**Work request:**
From first line to last, copy the listing exactly and omit its pictures.

--- START ---

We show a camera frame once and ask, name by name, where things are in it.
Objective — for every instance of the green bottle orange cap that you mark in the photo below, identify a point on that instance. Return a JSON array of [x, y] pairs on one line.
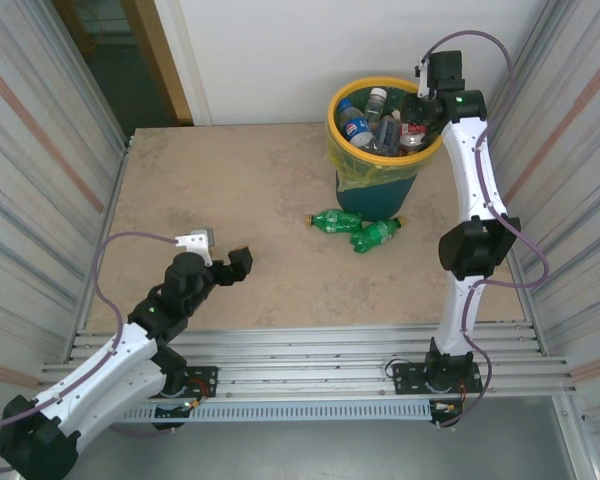
[[375, 235]]

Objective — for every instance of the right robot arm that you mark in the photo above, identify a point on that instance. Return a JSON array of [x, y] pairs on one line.
[[472, 170]]

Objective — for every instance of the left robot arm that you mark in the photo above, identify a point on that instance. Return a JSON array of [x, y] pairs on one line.
[[95, 360]]

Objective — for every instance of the yellow plastic bin liner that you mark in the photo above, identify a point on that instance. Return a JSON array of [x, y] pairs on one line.
[[355, 175]]

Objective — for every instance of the teal bin with yellow rim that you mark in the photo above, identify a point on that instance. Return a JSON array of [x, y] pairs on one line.
[[375, 200]]

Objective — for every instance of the green bottle yellow cap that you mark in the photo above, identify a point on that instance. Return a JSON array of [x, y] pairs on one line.
[[336, 221]]

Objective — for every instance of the yellow power connector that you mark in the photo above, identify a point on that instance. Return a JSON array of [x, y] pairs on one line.
[[447, 407], [194, 403]]

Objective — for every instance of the black table clamp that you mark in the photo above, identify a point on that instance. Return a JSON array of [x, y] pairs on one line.
[[167, 426]]

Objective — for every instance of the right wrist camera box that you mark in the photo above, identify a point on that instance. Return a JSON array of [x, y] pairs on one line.
[[422, 80]]

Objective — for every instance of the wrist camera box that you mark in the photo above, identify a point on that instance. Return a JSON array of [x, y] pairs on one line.
[[422, 80], [195, 245]]

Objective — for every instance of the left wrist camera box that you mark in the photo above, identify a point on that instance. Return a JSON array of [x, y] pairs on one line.
[[195, 245]]

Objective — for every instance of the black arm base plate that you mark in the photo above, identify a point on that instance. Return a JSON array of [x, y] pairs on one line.
[[207, 377], [410, 377]]

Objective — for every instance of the aluminium rail frame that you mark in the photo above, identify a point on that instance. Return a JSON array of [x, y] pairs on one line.
[[305, 350]]

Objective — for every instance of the wooden door frame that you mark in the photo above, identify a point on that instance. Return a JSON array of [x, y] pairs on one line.
[[155, 60]]

--- END ---

**Response to this exercise:**
We show a camera frame once and ask, name by name, where things are in it.
Objective — for every instance of the green bottle orange cap that you mark in the photo below, identify a point on that instance. Return a JSON array of [x, y] pairs on one line.
[[375, 235]]

Objective — for every instance of the right robot arm that you mark in the photo above, identify a point on that instance. Return a JSON array of [x, y] pairs on one line.
[[472, 170]]

Objective — for every instance of the left robot arm that you mark in the photo above, identify a point on that instance. Return a JSON array of [x, y] pairs on one line.
[[95, 360]]

Objective — for every instance of the yellow plastic bin liner that you mark in the photo above, identify a point on that instance. Return a JSON array of [x, y] pairs on one line.
[[355, 175]]

Objective — for every instance of the teal bin with yellow rim that you mark in the photo above, identify a point on that instance. Return a JSON array of [x, y] pairs on one line.
[[375, 200]]

Objective — for every instance of the green bottle yellow cap that you mark in the photo above, identify a point on that instance. Return a JSON array of [x, y] pairs on one line.
[[336, 221]]

Objective — for every instance of the yellow power connector that you mark in the photo above, identify a point on that instance. Return a JSON array of [x, y] pairs on one line.
[[447, 407], [194, 403]]

Objective — for every instance of the black table clamp that you mark in the photo above, identify a point on that instance. Return a JSON array of [x, y] pairs on one line.
[[167, 426]]

Objective — for every instance of the right wrist camera box that you mark in the photo above, identify a point on that instance. Return a JSON array of [x, y] pairs on one line.
[[422, 80]]

Objective — for every instance of the wrist camera box that you mark in the photo above, identify a point on that instance. Return a JSON array of [x, y] pairs on one line.
[[422, 80], [195, 245]]

Objective — for every instance of the left wrist camera box that you mark in the photo above, identify a point on that instance. Return a JSON array of [x, y] pairs on one line.
[[195, 245]]

Objective — for every instance of the black arm base plate that you mark in the photo above, identify a point on that instance. Return a JSON array of [x, y] pairs on one line.
[[207, 377], [410, 377]]

Objective — for every instance of the aluminium rail frame that you mark in the photo above, identify a point on that instance. Return a JSON array of [x, y] pairs on one line.
[[305, 350]]

Objective — for every instance of the wooden door frame that you mark in the photo above, identify a point on that instance. Return a JSON array of [x, y] pairs on one line.
[[155, 60]]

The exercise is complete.